WBIT, First Round
- Conference: Atlantic Coast Conference
- Record: 14–19 (8–10 ACC)
- Head coach: Karen Blair (1st season);
- Associate head coach: Marsha Frese (1st season)
- Assistant coaches: Chris Meadows (1st season); Ben Kantor (1st season); Morgan Williams (1st season); Caleb Currier (3rd season);
- Home arena: McCamish Pavilion

= 2025–26 Georgia Tech Yellow Jackets women's basketball team =

Intercollegiate basketball season

The 2025–26 Georgia Tech Yellow Jackets women's basketball team represented the Georgia Institute of Technology during the 2025–26 NCAA Division I women's basketball season. They were led by first-year head coach Karen Blair and played their home games at McCamish Pavilion in Atlanta, Georgia as members of the Atlantic Coast Conference.

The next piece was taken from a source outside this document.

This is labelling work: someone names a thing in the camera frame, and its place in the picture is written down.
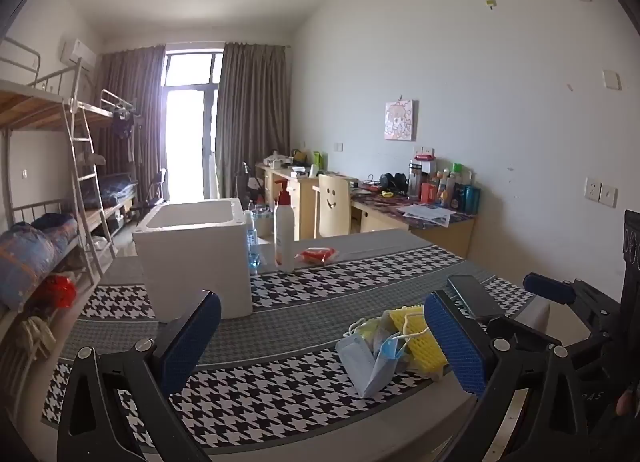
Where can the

Blair entered the season after the retirement of sixth-year, head coach Nell Fortner. Blair's tenure started with the Yellow Jackets going 3–2 over their first five games with losses against Princeton and Jacksonville. Georgia Tech then lost its next four straight games. First, was a rivalry loss at Georgia. Then the Yellow Jackets lost both of their games in the Cayman Islands Classic. They also lost their ACC–SEC Challenge game at Texas A&M. They broke the streak with a victory over Norfolk State before losing their next three games. That streak included their first two ACC games of the season, against Wake Forest and NC State. They rebounded with three straight wins, including an overtime victory over eighteenth-ranked Notre Dame. The Yellow Jackets went 2–4 over their next six games, defeating Clemson and Florida State. The team improved slightly going 3–2 over their next five games. They lost against California, and in double-overtime in a rematch against Clemson. They went 1–2 in their final three regular season games, losing at Virginia Tech and against tenth-ranked Louisville. They won their final regular season game against Miami.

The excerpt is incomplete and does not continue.